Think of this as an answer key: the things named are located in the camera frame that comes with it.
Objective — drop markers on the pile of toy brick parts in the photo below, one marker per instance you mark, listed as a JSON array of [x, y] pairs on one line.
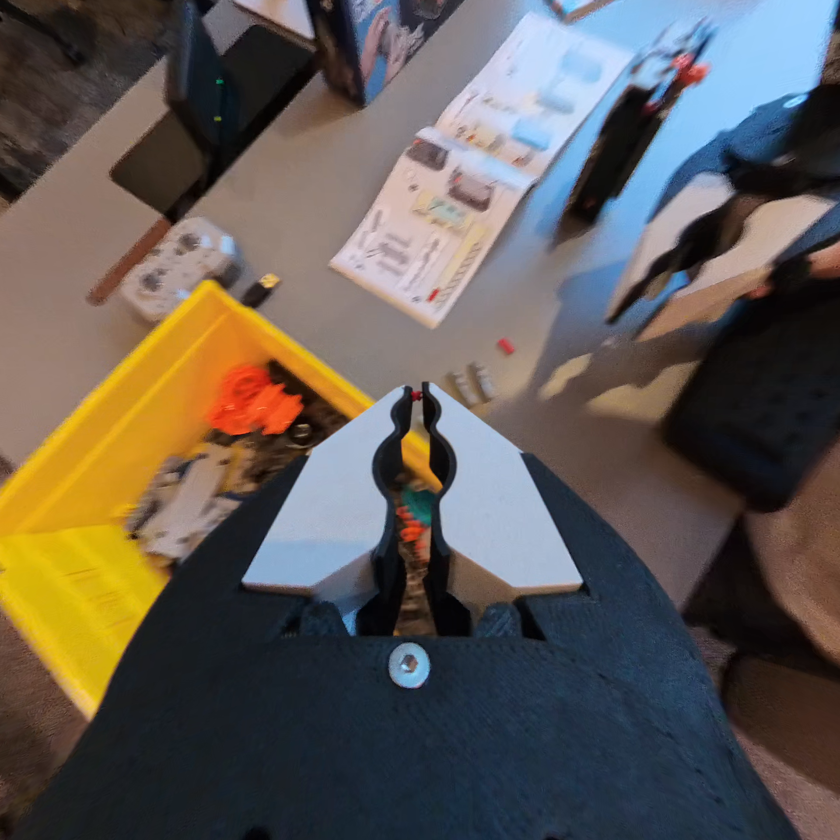
[[262, 459]]

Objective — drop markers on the yellow plastic bin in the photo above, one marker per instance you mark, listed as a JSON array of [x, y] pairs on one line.
[[98, 472]]

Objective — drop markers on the teal oval part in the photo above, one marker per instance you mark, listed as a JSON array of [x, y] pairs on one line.
[[420, 505]]

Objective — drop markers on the large orange shell part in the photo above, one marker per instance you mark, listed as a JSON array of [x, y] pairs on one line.
[[253, 400]]

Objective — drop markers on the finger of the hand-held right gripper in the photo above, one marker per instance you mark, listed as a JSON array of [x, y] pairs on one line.
[[676, 243], [741, 269]]

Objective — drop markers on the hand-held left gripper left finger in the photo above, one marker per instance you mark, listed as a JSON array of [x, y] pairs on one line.
[[315, 525]]

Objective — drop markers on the taupe chair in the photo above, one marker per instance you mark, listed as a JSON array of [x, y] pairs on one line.
[[800, 564]]

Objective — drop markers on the grey remote control unit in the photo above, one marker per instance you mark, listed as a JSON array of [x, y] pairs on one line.
[[180, 269]]

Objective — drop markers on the printed kit box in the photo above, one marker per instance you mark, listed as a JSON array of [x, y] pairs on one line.
[[374, 39]]

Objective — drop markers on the building instruction booklet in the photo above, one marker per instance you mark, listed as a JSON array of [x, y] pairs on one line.
[[472, 177]]

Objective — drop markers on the long grey panel part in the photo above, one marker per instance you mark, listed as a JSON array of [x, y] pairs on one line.
[[187, 502]]

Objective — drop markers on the small grey brick connector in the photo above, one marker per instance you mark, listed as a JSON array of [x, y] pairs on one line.
[[464, 387], [484, 380]]

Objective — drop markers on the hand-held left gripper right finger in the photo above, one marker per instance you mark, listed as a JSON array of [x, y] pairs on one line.
[[512, 525]]

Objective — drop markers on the grey desk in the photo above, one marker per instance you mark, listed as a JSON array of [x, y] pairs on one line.
[[328, 197]]

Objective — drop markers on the black device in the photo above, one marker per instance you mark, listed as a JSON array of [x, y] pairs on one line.
[[197, 111]]

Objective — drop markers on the black toy brick model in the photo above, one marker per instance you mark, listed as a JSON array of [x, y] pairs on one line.
[[630, 124]]

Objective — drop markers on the person's right hand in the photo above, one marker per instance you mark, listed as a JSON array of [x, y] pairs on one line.
[[828, 261]]

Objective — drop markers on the black perforated board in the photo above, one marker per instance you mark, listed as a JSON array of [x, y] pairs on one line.
[[768, 407]]

********************

Give back all of the entries above exactly, with the pictures excluded.

Think of this as an answer key: the things named are located in the camera frame that comes with it.
Objective — drop markers on the pile of toy brick parts in the photo below, one marker per instance you mark, listed as a JSON array of [x, y] pairs on one line.
[[262, 459]]

Objective — drop markers on the yellow plastic bin in the photo above, one marker per instance you mark, listed as a JSON array of [x, y] pairs on one line.
[[98, 472]]

Objective — drop markers on the teal oval part in the photo above, one marker per instance you mark, listed as a JSON array of [x, y] pairs on one line.
[[420, 505]]

Objective — drop markers on the large orange shell part in the photo above, one marker per instance you mark, listed as a JSON array of [x, y] pairs on one line.
[[253, 400]]

Objective — drop markers on the finger of the hand-held right gripper in the photo above, one marker per instance you mark, listed as a JSON array of [x, y] pairs on one line.
[[676, 243], [741, 269]]

Objective — drop markers on the hand-held left gripper left finger in the photo above, one marker per instance you mark, listed as a JSON array of [x, y] pairs on one line.
[[315, 525]]

Objective — drop markers on the taupe chair in the photo above, one marker per instance you mark, listed as a JSON array of [x, y] pairs on one line.
[[800, 564]]

Objective — drop markers on the grey remote control unit in the photo above, one marker per instance you mark, listed as a JSON array of [x, y] pairs on one line.
[[180, 269]]

Objective — drop markers on the printed kit box in the photo above, one marker per instance you mark, listed as a JSON array of [x, y] pairs on one line.
[[374, 39]]

Objective — drop markers on the building instruction booklet in the photo above, one marker per instance you mark, listed as a JSON array of [x, y] pairs on one line.
[[472, 177]]

Objective — drop markers on the long grey panel part in the photo above, one marker per instance you mark, listed as a JSON array of [x, y] pairs on one line.
[[187, 502]]

Objective — drop markers on the small grey brick connector in the photo above, one marker per instance you mark, listed as a JSON array of [x, y] pairs on one line.
[[464, 387], [484, 380]]

Objective — drop markers on the hand-held left gripper right finger in the photo above, one marker per instance you mark, listed as a JSON array of [x, y] pairs on one line.
[[512, 525]]

Objective — drop markers on the grey desk in the photo above, one marker per instance you mark, listed as a JSON array of [x, y] pairs on one line.
[[328, 197]]

Objective — drop markers on the black device in the photo above, one marker per instance you mark, listed as a JSON array of [x, y] pairs on one line.
[[197, 111]]

Objective — drop markers on the black toy brick model in the photo above, one marker per instance you mark, listed as a JSON array of [x, y] pairs on one line.
[[630, 124]]

Objective — drop markers on the person's right hand in the photo above, one marker per instance you mark, listed as a JSON array of [x, y] pairs on one line.
[[828, 261]]

Objective — drop markers on the black perforated board in the photo above, one marker per instance you mark, listed as a JSON array of [x, y] pairs on one line.
[[768, 407]]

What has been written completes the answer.